Priscille Deborah raconte son histoire dans le livre Tout pour être heureuse, publié aux éditions Guy Saint-Jean.

http://www.priscilledeborah.com/

Six clés du bonheur

«J'ai voulu écrire ce livre pour livrer un message. Non, vous n'êtes pas obligé de passer par là pour être plus heureux! Dans mon cas, ce fut le passage vers une renaissance, mais ce n'est évidemment pas une solution que je prône», souligne en riant celle qui a l'impression d'avoir gagné 20 ans en maturité. Voici, en six temps, ses clés du bonheur.

1. Trouvez ce qui a du sens pour vous

Voyez ce que vous pouvez et ce que vous avez envie de faire de vos richesses, sans vous comparer aux autres et en faisant fi des qu'en-dira-t-on. Le bonheur, ça se décide et ça se prend!

2. N'attendez pas!

Réalisez vos rêves. Contre la peur qui y met un frein, dites-vous qu'il y aura toujours des solutions. Ce qu'on gagne est plus fort que ce que l'on perd. La vie est courte et le bonheur n'attend pas.

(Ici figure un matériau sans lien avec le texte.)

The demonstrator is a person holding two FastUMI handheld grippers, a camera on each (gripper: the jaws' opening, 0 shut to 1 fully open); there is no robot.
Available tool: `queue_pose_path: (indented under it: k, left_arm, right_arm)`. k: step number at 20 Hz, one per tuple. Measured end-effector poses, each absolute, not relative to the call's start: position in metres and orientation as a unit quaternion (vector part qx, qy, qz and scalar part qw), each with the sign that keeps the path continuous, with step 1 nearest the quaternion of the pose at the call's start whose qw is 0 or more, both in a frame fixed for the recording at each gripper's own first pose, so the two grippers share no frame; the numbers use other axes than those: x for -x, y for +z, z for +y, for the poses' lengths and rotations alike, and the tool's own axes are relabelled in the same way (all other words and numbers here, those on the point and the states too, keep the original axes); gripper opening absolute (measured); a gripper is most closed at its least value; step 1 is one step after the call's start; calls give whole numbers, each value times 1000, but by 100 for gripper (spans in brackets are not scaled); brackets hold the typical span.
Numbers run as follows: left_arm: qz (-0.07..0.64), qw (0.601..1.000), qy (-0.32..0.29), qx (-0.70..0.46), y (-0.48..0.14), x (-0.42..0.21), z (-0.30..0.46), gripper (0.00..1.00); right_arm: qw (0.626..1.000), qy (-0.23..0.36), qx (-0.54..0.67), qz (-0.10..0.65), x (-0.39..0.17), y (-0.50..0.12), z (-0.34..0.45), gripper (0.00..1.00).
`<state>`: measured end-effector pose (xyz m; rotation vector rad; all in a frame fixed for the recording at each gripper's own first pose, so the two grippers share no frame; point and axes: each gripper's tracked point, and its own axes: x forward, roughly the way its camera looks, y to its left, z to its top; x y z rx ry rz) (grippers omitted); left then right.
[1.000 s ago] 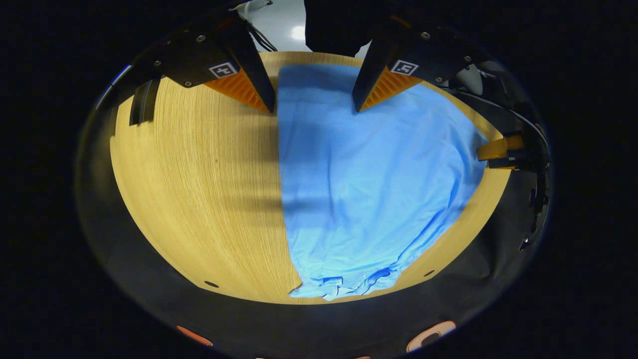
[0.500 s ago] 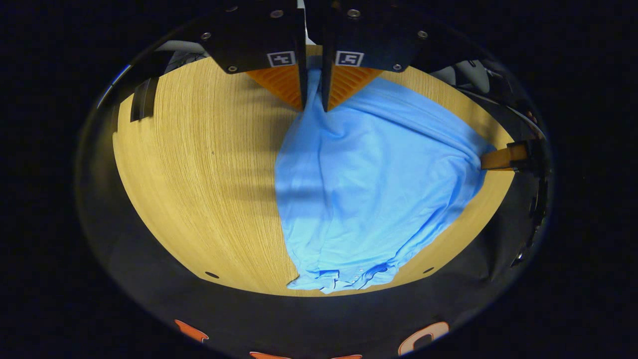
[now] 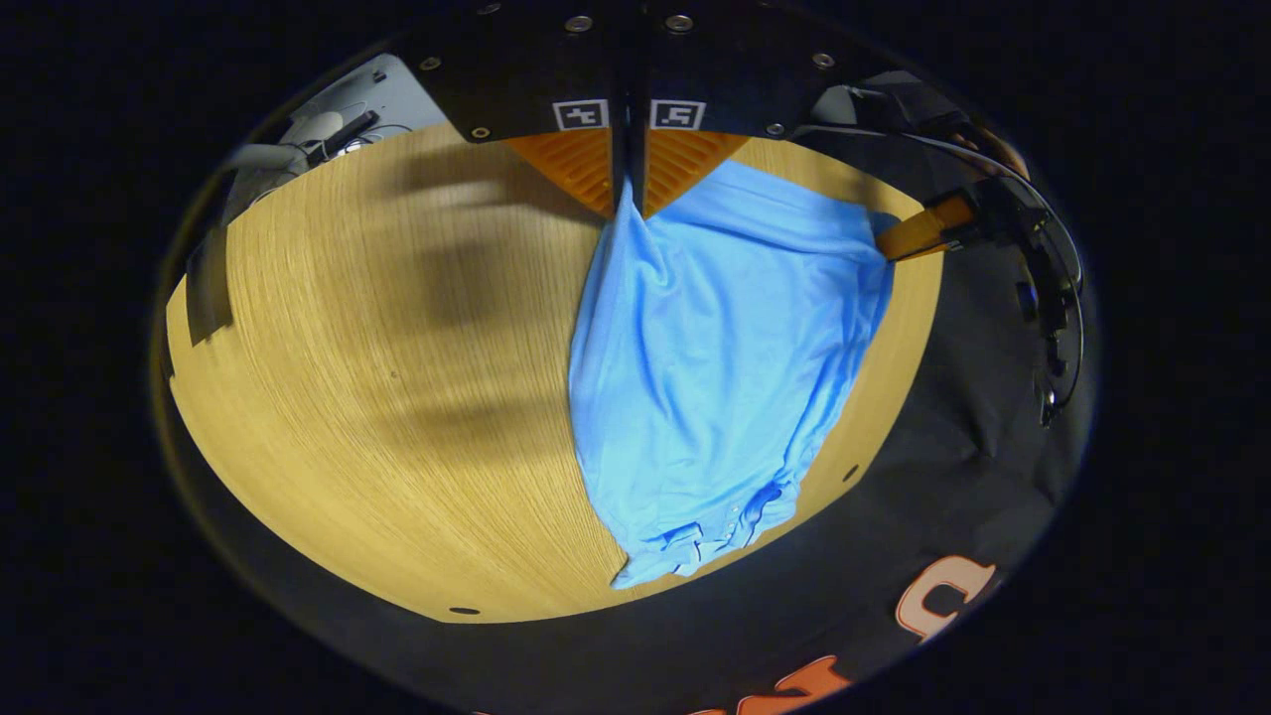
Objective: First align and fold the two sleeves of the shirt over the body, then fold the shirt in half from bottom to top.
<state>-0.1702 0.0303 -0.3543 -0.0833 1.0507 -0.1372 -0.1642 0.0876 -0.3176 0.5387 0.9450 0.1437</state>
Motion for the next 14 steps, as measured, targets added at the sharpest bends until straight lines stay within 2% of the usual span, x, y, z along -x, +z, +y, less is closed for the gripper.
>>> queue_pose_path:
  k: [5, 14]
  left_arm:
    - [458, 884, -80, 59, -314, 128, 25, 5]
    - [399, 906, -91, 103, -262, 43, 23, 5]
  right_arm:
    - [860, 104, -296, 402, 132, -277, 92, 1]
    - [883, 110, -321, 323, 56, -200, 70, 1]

3. Entourez-vous de personnes inspirantes

Trouvez des gens qui vous ressemblent, qui vous nourrissent et qui vous poussent à aller plus loin. Le bonheur, ça se partage!

4. Savourez l'instant

Exercez le lâcher-prise. Laissez-vous porter par l'inattendu. Soyez dans le moment et pas uniquement dans la quête, pour être disponible aux occasions qui se présentent à vous.

5. Acceptez d'être imparfait

Acceptez ce qui est, ce qui veut dire aussi d'accepter ce que l'on est ou pas.

6. Revenez à l'essentiel

Pas besoin de faire 1000 choses, mais de faire les choses bien. Ce qui compte c'est l'émotion, les joies qu'on partage avec l'autre, ce qui nous fait du bien. L'humain. On s'en fout, finalement, d'avoir la plus grosse maison ou la voiture dernier cri!